A origem de Luis Henrique é bastante humilde. Nascido na comunidade do Barroso, povoado no interior de Manaquiri que deu nome ao seu apelido, o atleta veio de uma família que tinha a roça como única fonte de renda. Morando com seus pais e avós, Barrosinho conta que sua infância foi sofrida.

“Era muito difícil. Trabalhávamos na roça arrancando batatas, macaxeira, melancia e outras coisas, debaixo do sol quente. Na época da seca, tínhamos que andar seis quilômetros para ir à escola”, conta Barrosinho.

Se já era complicado para Luís, a situação ficou pior quando o lutador recebeu a notícia do falecimento da mãe Gracilene, vítima de derrame com apenas 30 anos de idade.
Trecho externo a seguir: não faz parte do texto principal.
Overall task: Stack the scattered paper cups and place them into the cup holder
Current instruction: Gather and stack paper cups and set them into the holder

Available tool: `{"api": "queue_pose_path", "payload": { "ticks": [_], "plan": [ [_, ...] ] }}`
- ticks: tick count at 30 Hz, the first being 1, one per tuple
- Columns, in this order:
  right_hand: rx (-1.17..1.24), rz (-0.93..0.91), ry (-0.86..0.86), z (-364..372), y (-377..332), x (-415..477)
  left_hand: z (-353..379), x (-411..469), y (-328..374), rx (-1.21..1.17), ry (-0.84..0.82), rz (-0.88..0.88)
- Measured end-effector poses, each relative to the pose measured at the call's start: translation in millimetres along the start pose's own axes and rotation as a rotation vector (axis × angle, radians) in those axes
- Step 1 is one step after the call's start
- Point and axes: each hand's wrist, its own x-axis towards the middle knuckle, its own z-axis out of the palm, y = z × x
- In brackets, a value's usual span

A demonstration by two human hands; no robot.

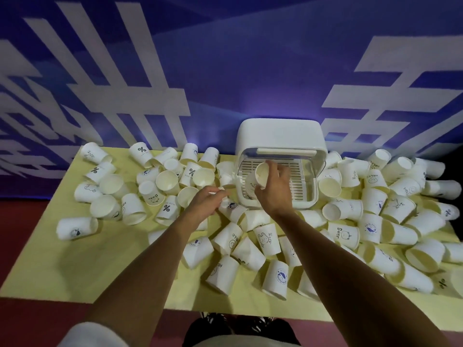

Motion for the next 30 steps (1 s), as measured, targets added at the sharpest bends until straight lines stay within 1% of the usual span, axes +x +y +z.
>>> {"api": "queue_pose_path", "payload": {
  "ticks": [8, 10, 12, 14, 15, 19, 23, 26, 30],
  "plan": [
    [-0.094, -0.073, -0.161, 7, 15, 16, 0, -19, -3, -0.034, 0.142, -0.032],
    [-0.115, -0.111, -0.151, 6, 19, 15, 0, -21, -4, -0.033, 0.172, -0.04],
    [-0.13, -0.178, -0.099, 7, 21, 12, 1, -24, -8, -0.049, 0.212, -0.055],
    [-0.106, -0.241, -0.064, 9, 18, 8, 1, -27, -12, -0.061, 0.256, -0.053],
    [-0.08, -0.277, -0.073, 11, 15, 5, 1, -30, -15, -0.065, 0.283, -0.053],
    [0.0, -0.371, -0.22, 19, -1, -7, -6, -40, -23, -0.049, 0.374, -0.019],
    [-0.053, -0.423, -0.335, 27, -17, -13, -23, -45, -23, -0.05, 0.428, -0.017],
    [-0.081, -0.435, -0.384, 37, -36, -12, -38, -50, -27, -0.069, 0.436, 0.004],
    [-0.085, -0.452, -0.426, 60, -73, -14, -70, -57, -39, -0.035, 0.463, 0.008]
  ]
}}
“Foi a pior coisa que aconteceu na minha vida. Minha mãe era tudo pra mim, morreu muito nova e eu sofri bastante. Sei que ela está num lugar melhor, mas faz muita falta ainda”, comenta Luis, que tinha apenas 11 anos de idade quando perdeu a mãe.

Com a ajuda do pai e dos avós paternos, Henrique conseguiu atravessar o momento difícil após a morte da mãe e concluiu os estudos. Foi aí que as artes marciais apareceram no caminho do amazonense.

“Conheci o projeto de lutas do mestre Ed Gorila e comecei a gostar dos treinos. Ai recebi a oportunidade e ele me acolheu muito bem”, conta Luis, que ingressou na academia Ed Gorila Team, filial da Kratus, aos 18 anos.

Com a expectativa de conquistar seu primeiro cinturão, Barrosinho está confiante na vitória diante do adversário. “Tive um mês de uma preparação intensa, treinando três vezes por dia e espero mostrar que tenho potencial para vencer, que posso acreditar nos meus sonho e de um dia chegar ao UFC, se Deus quiser”, acredita.

Vende sorvete com o pai

Para custear seus gastos, o lutador Luis Henrique ajuda o pai vendendo sorvete na praça central de Manaquiri. Numa máquina do tipo expresso, da própria família, o atleta oferece o gelado pela manhã e à tarde, já que à noite vai para a academia. Segundo Luis, o “bico” garante R$ 100 a R$ 120 por dia.